Exercise brief » In the listing that follows, the range to quote begins at the line that has "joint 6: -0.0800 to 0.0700" and ends after the line that has "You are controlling"; quote it verbatim and add nothing.

Input data »
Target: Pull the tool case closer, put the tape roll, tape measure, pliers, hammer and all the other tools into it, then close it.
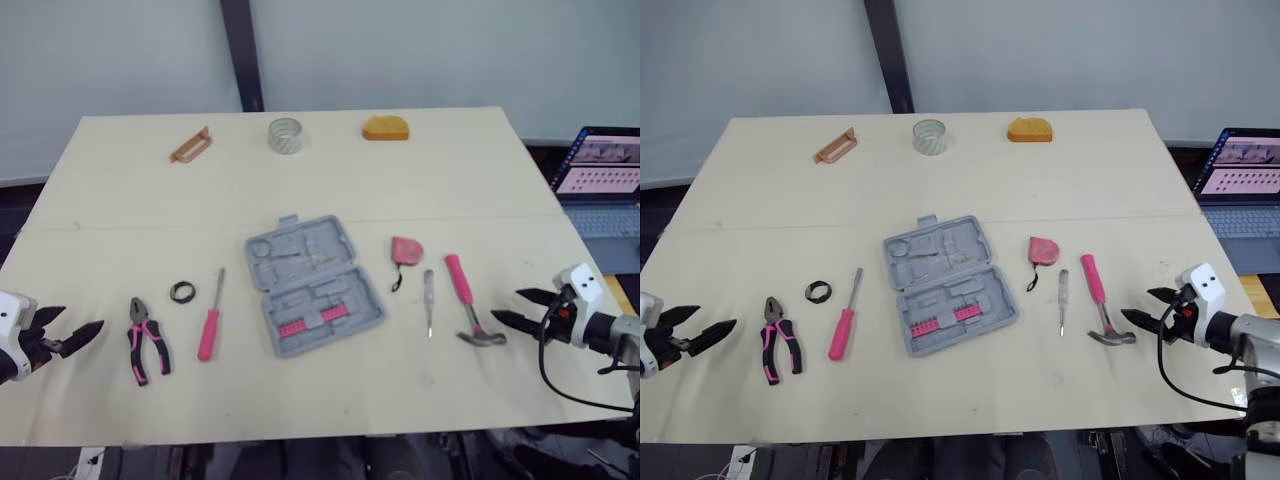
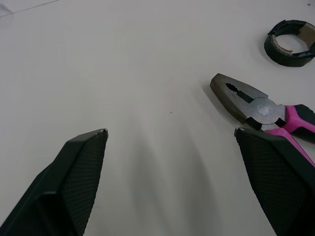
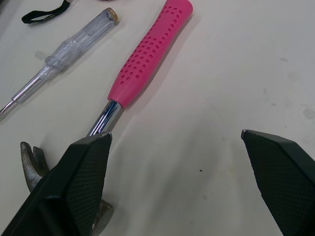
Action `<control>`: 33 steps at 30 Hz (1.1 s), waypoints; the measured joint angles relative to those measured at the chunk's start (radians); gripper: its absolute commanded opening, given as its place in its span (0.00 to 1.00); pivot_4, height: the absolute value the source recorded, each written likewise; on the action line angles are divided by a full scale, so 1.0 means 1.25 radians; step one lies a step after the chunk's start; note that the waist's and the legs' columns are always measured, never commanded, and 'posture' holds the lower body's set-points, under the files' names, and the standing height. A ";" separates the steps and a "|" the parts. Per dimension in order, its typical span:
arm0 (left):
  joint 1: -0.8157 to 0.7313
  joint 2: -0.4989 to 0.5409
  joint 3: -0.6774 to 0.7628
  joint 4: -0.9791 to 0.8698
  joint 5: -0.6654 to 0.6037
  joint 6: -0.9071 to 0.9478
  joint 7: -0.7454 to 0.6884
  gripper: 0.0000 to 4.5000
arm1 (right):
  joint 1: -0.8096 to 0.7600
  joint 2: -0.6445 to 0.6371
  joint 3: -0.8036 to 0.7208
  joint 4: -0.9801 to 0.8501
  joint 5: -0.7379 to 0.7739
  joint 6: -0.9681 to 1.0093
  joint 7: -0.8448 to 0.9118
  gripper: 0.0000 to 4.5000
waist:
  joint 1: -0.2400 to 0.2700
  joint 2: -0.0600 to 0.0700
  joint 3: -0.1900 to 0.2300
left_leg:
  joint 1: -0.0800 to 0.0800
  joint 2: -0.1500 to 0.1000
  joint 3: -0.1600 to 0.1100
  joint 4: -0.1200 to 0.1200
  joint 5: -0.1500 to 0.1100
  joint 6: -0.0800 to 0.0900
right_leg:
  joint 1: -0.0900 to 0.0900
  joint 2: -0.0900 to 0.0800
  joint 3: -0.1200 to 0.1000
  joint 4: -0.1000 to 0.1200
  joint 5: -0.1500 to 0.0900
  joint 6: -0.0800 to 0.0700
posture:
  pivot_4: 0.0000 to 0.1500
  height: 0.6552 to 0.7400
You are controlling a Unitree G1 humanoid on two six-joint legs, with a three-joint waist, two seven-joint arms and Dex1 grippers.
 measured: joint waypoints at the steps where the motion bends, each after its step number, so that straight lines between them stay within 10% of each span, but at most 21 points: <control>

Answer section »
  joint 6: -0.0800 to 0.0700
posture:
  pivot_4: 0.0000 to 0.1500
  height: 0.6552 to 0.7400
You are controlling a Unitree G1 humanoid on two six-joint legs, with a three-joint waist, two seven-joint arms and Dex1 grippers.

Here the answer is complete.